I decided to do a quick review of my overall budget, to see if anything needs adjusting.
My overall expenditure breakdown is as shown below:
About 25.6% of total income goes directly into savings and investments via automatic monthly savings transfers and super contributions.
Another 37.4% of my total income is used to cover the investment property holding costs (mortgage interest payments, rates, insurance etc.)
The overall income tax is lowered by the investment property being negatively geared - with the property expenses and depreciation exceeding the rental income.
Around 21.4% of total expenditure is on "needs" - consisting of 9.9% going towards food, 8.7% towards housing and 2.8% towards healthcare. The housing costs are the rates, insurance, electricity and water and any repairs etc. for our home and the lake house. It is fairly low as we don't have a mortgage on our home or the lake house. The healthcare costs are my gym membership and any fitness equipment purchases, medicines, and medical expenses not reimbursed by Medicare. I haven't included the cost of our private health cover as the premiums are paid by my employer.

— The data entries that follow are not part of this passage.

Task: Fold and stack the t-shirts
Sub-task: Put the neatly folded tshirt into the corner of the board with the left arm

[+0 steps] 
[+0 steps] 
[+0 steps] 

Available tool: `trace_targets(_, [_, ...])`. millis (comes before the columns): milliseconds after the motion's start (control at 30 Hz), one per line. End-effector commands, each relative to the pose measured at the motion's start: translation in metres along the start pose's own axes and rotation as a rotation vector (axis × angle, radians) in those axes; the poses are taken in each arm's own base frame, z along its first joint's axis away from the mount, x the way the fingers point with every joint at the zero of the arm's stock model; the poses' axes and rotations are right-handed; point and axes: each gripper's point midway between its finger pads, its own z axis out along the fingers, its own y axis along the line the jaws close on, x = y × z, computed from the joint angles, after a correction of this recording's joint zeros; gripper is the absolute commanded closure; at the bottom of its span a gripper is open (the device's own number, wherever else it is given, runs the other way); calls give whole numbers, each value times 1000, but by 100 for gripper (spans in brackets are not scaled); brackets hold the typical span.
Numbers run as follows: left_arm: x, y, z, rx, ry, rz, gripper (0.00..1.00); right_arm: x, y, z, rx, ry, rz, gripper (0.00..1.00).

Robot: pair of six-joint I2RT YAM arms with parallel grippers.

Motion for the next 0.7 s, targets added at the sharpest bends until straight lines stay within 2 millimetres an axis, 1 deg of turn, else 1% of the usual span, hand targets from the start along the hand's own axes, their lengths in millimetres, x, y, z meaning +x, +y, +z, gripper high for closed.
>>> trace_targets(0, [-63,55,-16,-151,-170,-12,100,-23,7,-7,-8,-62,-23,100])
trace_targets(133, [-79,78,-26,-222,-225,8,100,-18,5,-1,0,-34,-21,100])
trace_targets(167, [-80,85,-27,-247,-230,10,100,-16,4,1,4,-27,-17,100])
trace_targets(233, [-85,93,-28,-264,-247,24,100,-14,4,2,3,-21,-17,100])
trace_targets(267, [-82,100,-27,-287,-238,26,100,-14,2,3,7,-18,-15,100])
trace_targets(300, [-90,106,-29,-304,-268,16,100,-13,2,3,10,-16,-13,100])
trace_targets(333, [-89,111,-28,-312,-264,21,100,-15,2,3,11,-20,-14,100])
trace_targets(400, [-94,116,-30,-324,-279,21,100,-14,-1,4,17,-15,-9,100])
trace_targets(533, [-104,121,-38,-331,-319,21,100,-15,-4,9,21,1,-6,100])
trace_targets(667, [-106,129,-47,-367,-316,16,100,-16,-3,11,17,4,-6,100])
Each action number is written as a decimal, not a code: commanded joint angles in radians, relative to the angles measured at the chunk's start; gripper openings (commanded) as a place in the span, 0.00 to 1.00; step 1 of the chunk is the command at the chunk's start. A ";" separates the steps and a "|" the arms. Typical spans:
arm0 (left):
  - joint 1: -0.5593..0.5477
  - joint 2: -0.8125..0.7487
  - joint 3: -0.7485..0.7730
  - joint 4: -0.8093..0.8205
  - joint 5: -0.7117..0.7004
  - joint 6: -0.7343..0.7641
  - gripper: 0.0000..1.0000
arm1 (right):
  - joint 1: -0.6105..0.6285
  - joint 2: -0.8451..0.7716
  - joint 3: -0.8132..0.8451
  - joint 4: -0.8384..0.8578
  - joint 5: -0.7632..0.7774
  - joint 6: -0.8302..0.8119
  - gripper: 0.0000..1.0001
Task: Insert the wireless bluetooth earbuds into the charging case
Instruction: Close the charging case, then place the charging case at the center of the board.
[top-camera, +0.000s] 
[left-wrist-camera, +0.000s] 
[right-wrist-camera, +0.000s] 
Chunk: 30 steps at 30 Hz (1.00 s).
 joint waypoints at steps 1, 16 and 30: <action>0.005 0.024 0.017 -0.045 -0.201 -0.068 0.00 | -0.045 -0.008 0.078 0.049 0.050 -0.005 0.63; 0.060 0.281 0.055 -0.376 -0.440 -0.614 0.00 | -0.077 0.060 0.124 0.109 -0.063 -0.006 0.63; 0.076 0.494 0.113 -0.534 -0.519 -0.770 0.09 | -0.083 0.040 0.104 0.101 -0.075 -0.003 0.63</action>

Spending on "wants" is only 4% of the total budget, with 1.6% being 'transport' (the running costs (insurance, registration, servicing and petrol) for my Jaguar) and 2.4% being spent on 'entertainment' (internet and mobile phone plans, Amazon Prime, gifts, eating takeaway etc.).

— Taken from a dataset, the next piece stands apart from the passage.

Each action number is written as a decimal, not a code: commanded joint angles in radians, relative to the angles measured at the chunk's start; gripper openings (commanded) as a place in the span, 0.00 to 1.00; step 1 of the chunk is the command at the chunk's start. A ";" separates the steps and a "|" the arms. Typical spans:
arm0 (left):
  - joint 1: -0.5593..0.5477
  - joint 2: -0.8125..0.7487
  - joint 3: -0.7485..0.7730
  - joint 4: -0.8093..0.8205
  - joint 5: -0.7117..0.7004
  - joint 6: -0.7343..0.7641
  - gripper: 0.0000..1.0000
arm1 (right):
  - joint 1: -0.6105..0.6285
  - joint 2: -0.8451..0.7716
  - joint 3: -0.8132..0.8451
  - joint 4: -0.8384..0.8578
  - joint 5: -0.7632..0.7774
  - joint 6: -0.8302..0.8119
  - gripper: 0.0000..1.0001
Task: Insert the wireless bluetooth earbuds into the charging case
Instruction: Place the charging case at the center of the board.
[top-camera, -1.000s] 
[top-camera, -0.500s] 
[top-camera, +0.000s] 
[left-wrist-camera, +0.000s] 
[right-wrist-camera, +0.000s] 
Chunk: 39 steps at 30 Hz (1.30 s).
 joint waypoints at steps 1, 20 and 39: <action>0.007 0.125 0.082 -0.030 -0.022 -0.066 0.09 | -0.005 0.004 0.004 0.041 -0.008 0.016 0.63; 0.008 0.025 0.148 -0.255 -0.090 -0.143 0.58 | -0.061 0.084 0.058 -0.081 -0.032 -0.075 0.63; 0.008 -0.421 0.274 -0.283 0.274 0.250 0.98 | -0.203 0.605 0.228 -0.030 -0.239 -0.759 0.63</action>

Everything is quite 'steady state' at the moment, so I expect this to remain pretty much the same expenditure pattern as long as I continue working full-time (another 5-10 years or so). When I turn 65 I will move my super into 'pension phase' and the tax-free pension payments will go into the investment property mortgage offset account, so I should have enough there to clear the investment property mortgage when I retire (if things go according to plan).
Subscribe to Enough Wealth. Copyright 2006-2024
2 comments:
I suspect you are missing some spending here, by comparison with my breakdown: https://moominhouse.blogspot.com/2024/07/spending-2023-24.html But given low spending, your children grown up, your net worth above $4 million not including your wife's net worth, you could sell your Sydney house and retire to the Lake House. So, why are you still working?
I'm working until I don't feel like it anymore. One morning I might wake up and decide to send in my retirement notice, but for the moment I'm content to continuing doing a tedious by easy job that pays the bills while I watch my NW accumulate. complete my PT PhD and dabble in whatever of my hobbies catches my attention. There isn't anything I want to do that I'd need to be retired to do. There isn't anything I even need to take annual or long service leave to do.